There are many other solutions to the problem. The contribution today is an important one and we should take it seriously. I offer my support in that regard.

Education
Private Members' Business

6:55 p.m.

Progressive Conservative

Loyola Hearn St. John's West, NL

Mr. Speaker, we too support the motion put forth by the member for Surrey Central. The Bloc spokesperson expressed the concern that we were intruding into provincial jurisdiction. We all know that education is a provincial responsibility. That does not mean the federal government should not have a major concern about what is happening in the country. The provinces know that very well because, after all, the federal government funds a tremendous amount of educational costs.

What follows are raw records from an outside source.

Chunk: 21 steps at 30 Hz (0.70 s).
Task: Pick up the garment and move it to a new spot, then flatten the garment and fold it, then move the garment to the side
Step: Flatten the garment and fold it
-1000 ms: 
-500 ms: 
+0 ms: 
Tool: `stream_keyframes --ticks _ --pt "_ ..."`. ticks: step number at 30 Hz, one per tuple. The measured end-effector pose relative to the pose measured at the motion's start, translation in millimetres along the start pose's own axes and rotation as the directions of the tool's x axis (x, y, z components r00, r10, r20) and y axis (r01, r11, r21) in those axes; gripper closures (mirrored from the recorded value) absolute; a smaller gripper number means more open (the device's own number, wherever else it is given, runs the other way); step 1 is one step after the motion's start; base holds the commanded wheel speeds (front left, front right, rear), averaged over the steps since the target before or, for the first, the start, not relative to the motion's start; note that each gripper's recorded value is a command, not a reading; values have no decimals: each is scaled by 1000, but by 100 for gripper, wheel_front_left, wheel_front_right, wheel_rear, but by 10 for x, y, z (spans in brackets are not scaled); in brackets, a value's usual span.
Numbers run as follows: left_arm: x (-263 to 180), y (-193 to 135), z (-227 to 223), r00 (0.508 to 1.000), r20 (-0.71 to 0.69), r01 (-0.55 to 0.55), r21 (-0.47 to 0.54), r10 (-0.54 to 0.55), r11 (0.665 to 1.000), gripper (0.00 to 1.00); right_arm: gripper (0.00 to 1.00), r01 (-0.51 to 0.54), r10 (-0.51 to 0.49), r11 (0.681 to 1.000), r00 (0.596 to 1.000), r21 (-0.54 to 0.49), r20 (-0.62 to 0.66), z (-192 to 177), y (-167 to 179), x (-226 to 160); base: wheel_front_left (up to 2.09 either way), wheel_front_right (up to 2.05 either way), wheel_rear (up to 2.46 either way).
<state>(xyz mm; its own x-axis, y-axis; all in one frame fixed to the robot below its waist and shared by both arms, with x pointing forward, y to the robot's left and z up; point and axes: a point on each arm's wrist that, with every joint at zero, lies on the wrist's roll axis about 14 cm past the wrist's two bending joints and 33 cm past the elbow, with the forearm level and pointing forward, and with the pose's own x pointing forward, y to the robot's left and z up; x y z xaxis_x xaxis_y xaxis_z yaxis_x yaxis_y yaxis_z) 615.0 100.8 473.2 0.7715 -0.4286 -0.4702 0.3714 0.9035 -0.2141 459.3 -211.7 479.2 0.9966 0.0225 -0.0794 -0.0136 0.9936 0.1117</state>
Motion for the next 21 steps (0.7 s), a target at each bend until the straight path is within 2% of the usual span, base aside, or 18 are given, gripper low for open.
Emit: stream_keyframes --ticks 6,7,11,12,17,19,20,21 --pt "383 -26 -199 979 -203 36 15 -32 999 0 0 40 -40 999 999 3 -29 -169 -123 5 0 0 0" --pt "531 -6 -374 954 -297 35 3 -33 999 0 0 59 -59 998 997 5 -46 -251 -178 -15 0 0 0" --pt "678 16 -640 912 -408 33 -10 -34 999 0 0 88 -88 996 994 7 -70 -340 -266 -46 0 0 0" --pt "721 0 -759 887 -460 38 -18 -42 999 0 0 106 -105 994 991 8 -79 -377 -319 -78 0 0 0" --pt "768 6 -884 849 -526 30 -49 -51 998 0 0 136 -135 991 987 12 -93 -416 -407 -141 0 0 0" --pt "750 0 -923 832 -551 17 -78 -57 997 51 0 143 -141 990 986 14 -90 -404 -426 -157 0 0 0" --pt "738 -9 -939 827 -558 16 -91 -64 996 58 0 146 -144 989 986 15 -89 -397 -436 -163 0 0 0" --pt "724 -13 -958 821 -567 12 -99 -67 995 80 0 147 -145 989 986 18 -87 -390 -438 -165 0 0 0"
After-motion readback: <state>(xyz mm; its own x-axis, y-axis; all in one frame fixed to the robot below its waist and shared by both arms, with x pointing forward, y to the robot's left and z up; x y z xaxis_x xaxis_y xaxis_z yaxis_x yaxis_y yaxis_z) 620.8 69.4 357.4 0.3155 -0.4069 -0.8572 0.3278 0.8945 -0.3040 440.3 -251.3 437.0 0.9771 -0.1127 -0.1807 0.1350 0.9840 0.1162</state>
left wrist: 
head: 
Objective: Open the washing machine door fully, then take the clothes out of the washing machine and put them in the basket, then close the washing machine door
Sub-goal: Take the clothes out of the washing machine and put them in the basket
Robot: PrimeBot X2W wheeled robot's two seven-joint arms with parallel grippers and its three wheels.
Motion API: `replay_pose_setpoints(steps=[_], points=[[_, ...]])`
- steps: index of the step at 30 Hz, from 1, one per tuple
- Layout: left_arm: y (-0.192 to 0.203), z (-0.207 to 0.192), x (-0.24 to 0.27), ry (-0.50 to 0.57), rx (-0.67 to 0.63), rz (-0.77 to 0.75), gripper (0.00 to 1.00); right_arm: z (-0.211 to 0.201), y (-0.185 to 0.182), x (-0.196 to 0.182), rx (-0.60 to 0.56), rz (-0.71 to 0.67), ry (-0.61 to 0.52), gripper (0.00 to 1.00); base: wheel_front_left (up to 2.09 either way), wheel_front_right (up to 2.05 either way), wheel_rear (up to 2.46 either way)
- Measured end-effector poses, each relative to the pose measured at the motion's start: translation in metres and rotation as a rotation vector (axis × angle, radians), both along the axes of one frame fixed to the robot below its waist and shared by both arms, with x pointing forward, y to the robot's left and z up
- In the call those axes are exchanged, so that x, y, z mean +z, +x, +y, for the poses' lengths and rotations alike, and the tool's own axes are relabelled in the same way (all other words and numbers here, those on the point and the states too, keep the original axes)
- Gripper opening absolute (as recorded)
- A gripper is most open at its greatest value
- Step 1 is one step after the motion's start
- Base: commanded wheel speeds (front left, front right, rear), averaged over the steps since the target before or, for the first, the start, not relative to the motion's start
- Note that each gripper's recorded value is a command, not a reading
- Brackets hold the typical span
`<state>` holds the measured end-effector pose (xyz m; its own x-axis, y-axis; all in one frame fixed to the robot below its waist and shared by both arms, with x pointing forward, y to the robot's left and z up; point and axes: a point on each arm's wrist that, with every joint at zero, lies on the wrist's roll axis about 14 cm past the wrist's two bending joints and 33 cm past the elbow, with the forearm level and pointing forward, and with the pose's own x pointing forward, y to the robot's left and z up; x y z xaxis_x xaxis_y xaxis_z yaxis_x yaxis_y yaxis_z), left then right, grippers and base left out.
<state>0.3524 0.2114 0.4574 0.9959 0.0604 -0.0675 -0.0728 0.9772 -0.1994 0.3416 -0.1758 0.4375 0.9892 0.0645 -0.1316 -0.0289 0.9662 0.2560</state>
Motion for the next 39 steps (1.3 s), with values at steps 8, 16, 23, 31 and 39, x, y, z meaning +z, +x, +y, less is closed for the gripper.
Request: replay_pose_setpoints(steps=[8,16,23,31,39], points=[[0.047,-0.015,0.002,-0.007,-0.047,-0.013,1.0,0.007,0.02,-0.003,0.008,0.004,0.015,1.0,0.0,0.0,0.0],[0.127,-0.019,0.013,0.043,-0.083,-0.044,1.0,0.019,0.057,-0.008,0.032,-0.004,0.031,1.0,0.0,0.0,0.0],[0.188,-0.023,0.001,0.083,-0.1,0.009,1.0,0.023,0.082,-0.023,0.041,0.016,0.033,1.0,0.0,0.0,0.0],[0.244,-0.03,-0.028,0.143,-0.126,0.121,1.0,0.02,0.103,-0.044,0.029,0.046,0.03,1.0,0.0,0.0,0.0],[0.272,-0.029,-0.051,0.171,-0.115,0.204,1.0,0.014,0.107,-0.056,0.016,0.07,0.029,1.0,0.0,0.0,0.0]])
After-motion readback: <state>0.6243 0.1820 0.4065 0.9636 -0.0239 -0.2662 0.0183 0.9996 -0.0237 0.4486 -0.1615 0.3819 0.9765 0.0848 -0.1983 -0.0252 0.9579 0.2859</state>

That is not to say we should intrude and interfere. The resolution is not saying that we should intrude and interfere. The resolution is asking the House to suggest to the Council of Canadian Ministers of Education that it initiate the feasibility study into standardization.

I stress standardization for the right reasons, so that within the country we have free movement and recognition of the certificates or degrees individuals hold. Years ago when we graduated from university we could pick any job at all within our own province. Then it got to the point where we moved to a neighbouring province. Now not only are we moving throughout the country, we are moving around the world.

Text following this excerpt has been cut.